→ **Work order**
The response should consist of the records, reproduced exactly.

→ **Data listing**
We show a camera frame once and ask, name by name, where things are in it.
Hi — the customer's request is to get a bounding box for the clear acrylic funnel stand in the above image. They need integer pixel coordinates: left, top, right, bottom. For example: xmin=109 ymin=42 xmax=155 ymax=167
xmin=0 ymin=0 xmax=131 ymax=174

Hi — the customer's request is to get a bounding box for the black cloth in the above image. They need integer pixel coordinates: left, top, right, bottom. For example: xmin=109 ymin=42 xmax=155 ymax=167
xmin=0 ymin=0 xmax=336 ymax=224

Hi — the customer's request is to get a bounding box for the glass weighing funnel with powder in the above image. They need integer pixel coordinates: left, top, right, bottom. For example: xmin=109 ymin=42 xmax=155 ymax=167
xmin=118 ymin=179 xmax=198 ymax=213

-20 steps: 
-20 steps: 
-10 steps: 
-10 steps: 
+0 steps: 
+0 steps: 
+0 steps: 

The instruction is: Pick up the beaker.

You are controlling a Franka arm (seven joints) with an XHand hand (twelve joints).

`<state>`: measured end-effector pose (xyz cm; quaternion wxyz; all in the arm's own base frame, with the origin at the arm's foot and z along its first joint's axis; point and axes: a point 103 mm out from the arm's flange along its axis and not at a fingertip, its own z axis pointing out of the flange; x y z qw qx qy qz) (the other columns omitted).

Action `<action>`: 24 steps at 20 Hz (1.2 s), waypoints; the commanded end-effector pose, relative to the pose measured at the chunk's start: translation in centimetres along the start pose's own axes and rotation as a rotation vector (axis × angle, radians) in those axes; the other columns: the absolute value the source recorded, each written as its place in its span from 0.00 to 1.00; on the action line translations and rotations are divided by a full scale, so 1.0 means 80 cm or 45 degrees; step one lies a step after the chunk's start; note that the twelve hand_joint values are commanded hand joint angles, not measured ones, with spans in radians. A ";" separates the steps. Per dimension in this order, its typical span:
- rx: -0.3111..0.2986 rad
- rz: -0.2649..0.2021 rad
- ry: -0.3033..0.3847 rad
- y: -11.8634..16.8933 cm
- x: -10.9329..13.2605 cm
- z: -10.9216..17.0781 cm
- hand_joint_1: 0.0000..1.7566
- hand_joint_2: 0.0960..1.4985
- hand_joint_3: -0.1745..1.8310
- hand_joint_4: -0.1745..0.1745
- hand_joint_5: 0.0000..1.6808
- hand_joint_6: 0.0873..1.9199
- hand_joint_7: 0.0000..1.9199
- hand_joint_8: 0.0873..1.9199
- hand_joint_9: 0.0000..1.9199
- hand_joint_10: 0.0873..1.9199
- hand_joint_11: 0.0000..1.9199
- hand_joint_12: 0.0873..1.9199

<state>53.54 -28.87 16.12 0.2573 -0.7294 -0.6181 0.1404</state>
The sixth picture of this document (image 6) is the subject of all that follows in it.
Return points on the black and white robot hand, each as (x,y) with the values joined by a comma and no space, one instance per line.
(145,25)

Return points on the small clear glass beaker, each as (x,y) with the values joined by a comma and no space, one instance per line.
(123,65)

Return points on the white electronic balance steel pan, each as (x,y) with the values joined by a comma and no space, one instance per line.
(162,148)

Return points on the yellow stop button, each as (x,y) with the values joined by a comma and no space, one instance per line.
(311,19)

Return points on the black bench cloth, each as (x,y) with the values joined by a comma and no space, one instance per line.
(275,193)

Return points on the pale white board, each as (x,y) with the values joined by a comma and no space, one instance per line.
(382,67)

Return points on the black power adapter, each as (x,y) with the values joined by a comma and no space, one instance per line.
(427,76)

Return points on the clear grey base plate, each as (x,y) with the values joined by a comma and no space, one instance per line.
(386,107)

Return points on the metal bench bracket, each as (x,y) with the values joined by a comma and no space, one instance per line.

→ **Answer**
We show a camera frame once and ask, name by name, where things are in it.
Hi — the customer's request is to get a bounding box for the clear acrylic funnel stand in the above image. They need integer pixel coordinates: left, top, right, bottom. For example: xmin=109 ymin=42 xmax=155 ymax=167
xmin=0 ymin=0 xmax=131 ymax=174

Hi — the customer's request is to get a bounding box for the black cloth in the above image. They need integer pixel coordinates: left, top, right, bottom. For example: xmin=109 ymin=42 xmax=155 ymax=167
xmin=0 ymin=0 xmax=336 ymax=224

Hi — the customer's request is to get a bounding box for the glass weighing funnel with powder in the above image. They need integer pixel coordinates: left, top, right, bottom. For example: xmin=109 ymin=42 xmax=155 ymax=167
xmin=118 ymin=179 xmax=198 ymax=213

-20 steps: 
-20 steps: 
-10 steps: 
-10 steps: 
+0 steps: 
+0 steps: 
+0 steps: 

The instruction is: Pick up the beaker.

You are controlling a Franka arm (seven joints) with an XHand hand (twelve joints).

`<state>`: measured end-effector pose (xyz cm; quaternion wxyz; all in the arm's own base frame, with the origin at the arm's foot and z along its first joint's axis; point and axes: a point 103 mm out from the arm's flange along its axis and not at a fingertip, its own z axis pointing out of the flange; x y z qw qx qy qz) (the other columns omitted).

Action `<action>`: 24 steps at 20 Hz (1.2 s), waypoints; the commanded end-effector pose, relative to the pose measured at the chunk's start: translation in centimetres along the start pose's own axes and rotation as a rotation vector (axis × angle, radians) in those axes; the other columns: the absolute value the source recorded, each written as its place in its span from 0.00 to 1.00; on the action line translations and rotations are divided by a full scale, so 1.0 means 80 cm or 45 degrees; step one lies a step after the chunk's start; note that the twelve hand_joint values are commanded hand joint angles, not measured ones, with spans in radians. A ";" separates the steps. Per dimension in this order, its typical span:
- rx: -0.3111..0.2986 rad
- rz: -0.2649..0.2021 rad
- ry: -0.3033..0.3847 rad
- y: -11.8634..16.8933 cm
- x: -10.9329..13.2605 cm
- z: -10.9216..17.0781 cm
- hand_joint_1: 0.0000..1.7566
- hand_joint_2: 0.0960..1.4985
- hand_joint_3: -0.1745..1.8310
- hand_joint_4: -0.1745..0.1745
- hand_joint_5: 0.0000..1.6808
- hand_joint_6: 0.0873..1.9199
- hand_joint_7: 0.0000..1.9199
- hand_joint_8: 0.0873..1.9199
- hand_joint_9: 0.0000..1.9199
- hand_joint_10: 0.0873..1.9199
- hand_joint_11: 0.0000..1.9199
- hand_joint_12: 0.0873..1.9199

<state>53.54 -28.87 16.12 0.2573 -0.7294 -0.6181 0.1404</state>
The sixth picture of this document (image 6) is the subject of all that follows in it.
Return points on the black and white robot hand, each as (x,y) with the values joined by a comma and no space, one instance per line.
(145,25)

Return points on the small clear glass beaker, each as (x,y) with the values joined by a comma and no space, one instance per line.
(123,65)

Return points on the white electronic balance steel pan, each as (x,y) with the values joined by a comma and no space, one instance per line.
(162,148)

Return points on the yellow stop button, each as (x,y) with the values joined by a comma and no space, one instance per line.
(311,19)

Return points on the black bench cloth, each as (x,y) with the values joined by a comma and no space, one instance per line.
(275,193)

Return points on the pale white board, each as (x,y) with the values joined by a comma and no space, one instance per line.
(382,67)

Return points on the black power adapter, each as (x,y) with the values joined by a comma and no space, one instance per line.
(427,76)

Return points on the clear grey base plate, each as (x,y) with the values joined by a comma and no space, one instance per line.
(386,107)

Return points on the metal bench bracket, each as (x,y) with the values joined by a comma and no space, one instance per line.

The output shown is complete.